Mode Connectivity
Let \(w_1\) and \(w_2\) be two sets of weights corresponding to two neural networks independently trained by minimizing any specified loss \(\mathcal{L}(w)\) (like the cross-entropy loss), and the net space is net. Moreover, we could let \(\phi_{\theta}(t):[0,1] \rightarrow\) net be a continuous piece-wise smooth parametric curve connecting \(w_1\) and \(w_2\), with parameters \(\theta\), such that \(\phi_{\theta}(0) = w_1\) and \(\phi_{\theta}(1) = w_2\). To find a low-loss and high-accuracy path between \(w_1\) and \(w_2\), we can find the set of parameters \(\theta\) that minimizes the expectation over a uniform distribution on the curve, \(\hat \ell(\theta)\):
\begin{equation} \label{eq1} \hat \ell(\theta)=\int_{0}^{1}\mathcal{L}(\phi_{\theta}(t))q_{\theta}(t)dt=E_{t \sim q_{\theta}(t)}\mathcal{L}(\phi_{\theta}(t)), \end{equation}
where the \(q_\theta(t)\) is the distribution for sampling the models on the path indexed by t. However, stochastic gradients of \(\hat \ell(\theta)\) in \eqref{eq1} are generally intractable since \(q_{\theta}(t)\) depends on \(\theta\). Therefore one can choose a more computationally tractable loss
\begin{equation} \label{eq2} \ell(\theta)=\int_{0}^{1} \mathcal{L}(\phi_{\theta}(t))dt=E_{t \sim U(0,1)} \mathcal{L}(\phi_{\theta}(t)), \end{equation}
where \(U(0,1)\) is the uniform distribution in the interval \([0,1]\). The difference between \eqref{eq1} and \eqref{eq2} is that the former is an expectation of the loss \(\mathcal{L}(\phi_{\theta}(t))\) with respect to a uniform distribution on the curve, while \eqref{eq2} is an expectation with respect to an uniform distribution on \(t\in[0,1]\).

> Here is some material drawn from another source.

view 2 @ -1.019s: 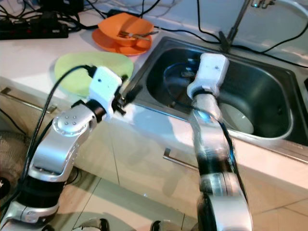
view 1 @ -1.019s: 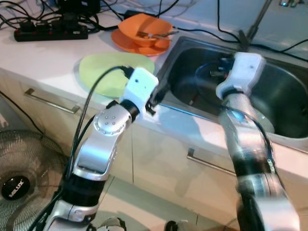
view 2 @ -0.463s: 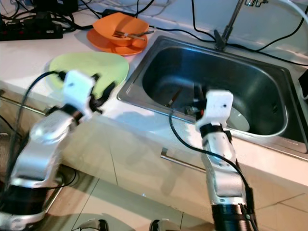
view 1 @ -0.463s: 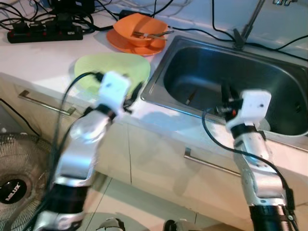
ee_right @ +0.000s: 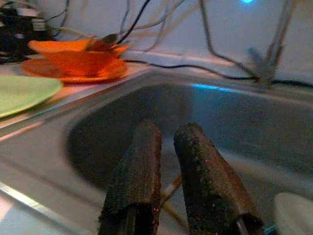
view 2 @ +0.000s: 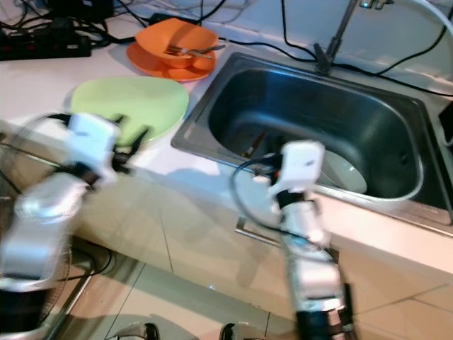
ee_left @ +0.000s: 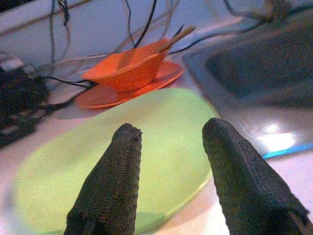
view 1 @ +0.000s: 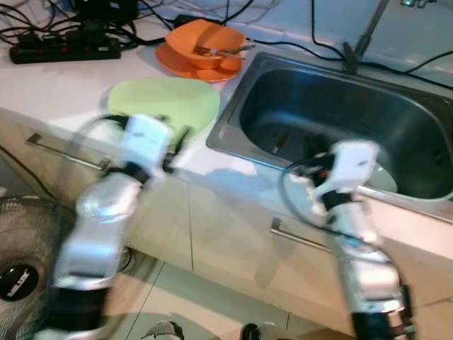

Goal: Kitchen organization

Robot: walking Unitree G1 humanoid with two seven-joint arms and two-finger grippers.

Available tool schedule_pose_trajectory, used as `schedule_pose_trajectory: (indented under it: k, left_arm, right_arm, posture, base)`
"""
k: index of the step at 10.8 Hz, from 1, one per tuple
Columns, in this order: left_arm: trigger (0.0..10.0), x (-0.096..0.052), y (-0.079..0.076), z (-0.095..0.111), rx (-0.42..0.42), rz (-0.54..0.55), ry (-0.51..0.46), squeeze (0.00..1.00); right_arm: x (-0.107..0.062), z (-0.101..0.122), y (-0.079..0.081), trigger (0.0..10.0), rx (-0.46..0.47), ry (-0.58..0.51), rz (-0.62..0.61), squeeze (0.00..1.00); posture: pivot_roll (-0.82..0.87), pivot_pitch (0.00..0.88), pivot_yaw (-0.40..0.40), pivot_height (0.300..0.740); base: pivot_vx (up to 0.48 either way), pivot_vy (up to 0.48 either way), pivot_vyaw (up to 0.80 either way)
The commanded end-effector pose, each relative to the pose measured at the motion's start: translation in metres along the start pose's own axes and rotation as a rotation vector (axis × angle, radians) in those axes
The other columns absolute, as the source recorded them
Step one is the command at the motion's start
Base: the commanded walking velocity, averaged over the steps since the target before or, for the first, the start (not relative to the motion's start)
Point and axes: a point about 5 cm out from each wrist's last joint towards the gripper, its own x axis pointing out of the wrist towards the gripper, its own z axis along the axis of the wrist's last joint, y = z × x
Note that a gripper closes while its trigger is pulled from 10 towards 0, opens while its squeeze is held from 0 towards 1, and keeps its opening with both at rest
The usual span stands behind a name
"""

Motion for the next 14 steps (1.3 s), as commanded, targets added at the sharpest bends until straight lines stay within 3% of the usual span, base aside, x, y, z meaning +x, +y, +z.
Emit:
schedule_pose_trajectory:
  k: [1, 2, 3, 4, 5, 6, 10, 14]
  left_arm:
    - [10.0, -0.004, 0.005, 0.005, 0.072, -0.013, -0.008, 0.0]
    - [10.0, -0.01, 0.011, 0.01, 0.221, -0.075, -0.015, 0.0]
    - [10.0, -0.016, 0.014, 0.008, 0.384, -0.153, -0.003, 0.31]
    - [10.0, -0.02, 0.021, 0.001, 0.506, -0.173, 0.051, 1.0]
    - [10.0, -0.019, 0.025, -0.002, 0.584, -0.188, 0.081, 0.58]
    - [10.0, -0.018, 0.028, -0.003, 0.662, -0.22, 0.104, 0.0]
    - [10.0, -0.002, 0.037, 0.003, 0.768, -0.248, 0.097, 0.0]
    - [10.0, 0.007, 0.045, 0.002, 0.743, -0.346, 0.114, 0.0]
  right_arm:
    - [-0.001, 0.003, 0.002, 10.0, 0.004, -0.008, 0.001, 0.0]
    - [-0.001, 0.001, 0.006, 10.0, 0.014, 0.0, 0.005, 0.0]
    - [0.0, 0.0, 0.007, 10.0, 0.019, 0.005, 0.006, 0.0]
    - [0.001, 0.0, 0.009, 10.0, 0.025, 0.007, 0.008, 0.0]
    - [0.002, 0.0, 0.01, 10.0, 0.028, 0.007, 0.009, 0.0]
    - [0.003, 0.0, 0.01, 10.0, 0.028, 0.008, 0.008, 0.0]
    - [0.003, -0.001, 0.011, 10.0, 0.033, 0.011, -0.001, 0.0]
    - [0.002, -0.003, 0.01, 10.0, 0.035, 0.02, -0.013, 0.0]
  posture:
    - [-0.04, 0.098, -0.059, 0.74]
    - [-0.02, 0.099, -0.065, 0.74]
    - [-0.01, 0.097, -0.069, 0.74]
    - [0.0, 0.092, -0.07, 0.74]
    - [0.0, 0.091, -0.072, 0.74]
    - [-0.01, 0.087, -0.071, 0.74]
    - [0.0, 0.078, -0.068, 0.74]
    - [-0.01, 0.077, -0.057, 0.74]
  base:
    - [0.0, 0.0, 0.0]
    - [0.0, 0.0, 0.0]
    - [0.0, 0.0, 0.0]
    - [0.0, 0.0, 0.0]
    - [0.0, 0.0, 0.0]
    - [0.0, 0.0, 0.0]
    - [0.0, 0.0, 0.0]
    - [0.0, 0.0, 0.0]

To minimize \(\ell(\theta)\), at each iteration one can sample \(\hat t\) from the uniform distribution \(U(0,1)\) and make a gradient step for $\theta$ with respect to the loss \(\mathcal{L}(\phi_{\theta}(\hat t))\). This means that we would use \(\nabla_\theta \mathcal{L}(\phi_{\theta}(\hat t))\) to estimate the true gradient of \(\ell(\theta)\),
\begin{equation} \nabla_\theta \mathcal{L}(\phi_{\theta}(\hat t)) \backsimeq E_{t \sim U(0, 1)} \nabla_\theta \mathcal{L}(\phi_{\theta}(t))=\nabla_\theta E_{t \sim U(0, 1)} \mathcal{L}(\phi_{\theta}(t))=\nabla_\theta \ell(\theta). \end{equation}
We can choose the Bezier curve as the basic parametric function to characterize the parametric curve \(\phi_\theta(t)\). And We could initialize \(\theta\) with \(\frac{1}{2}(w_p+w_c)\). A Bezier curve provides a convenient parametrization of smooth paths with given endpoints. For instance, a qadratic Bezier curve \(\phi_{\theta}(t)\) with endpoints \(w_1\) and \(w_2\) is given by
\begin{equation} \phi_{\theta}(t) = (1 -t)^2 w_1 + 2t(1-t) \theta + t^2 w_2,~~ 0 \le t \le 1. \end{equation}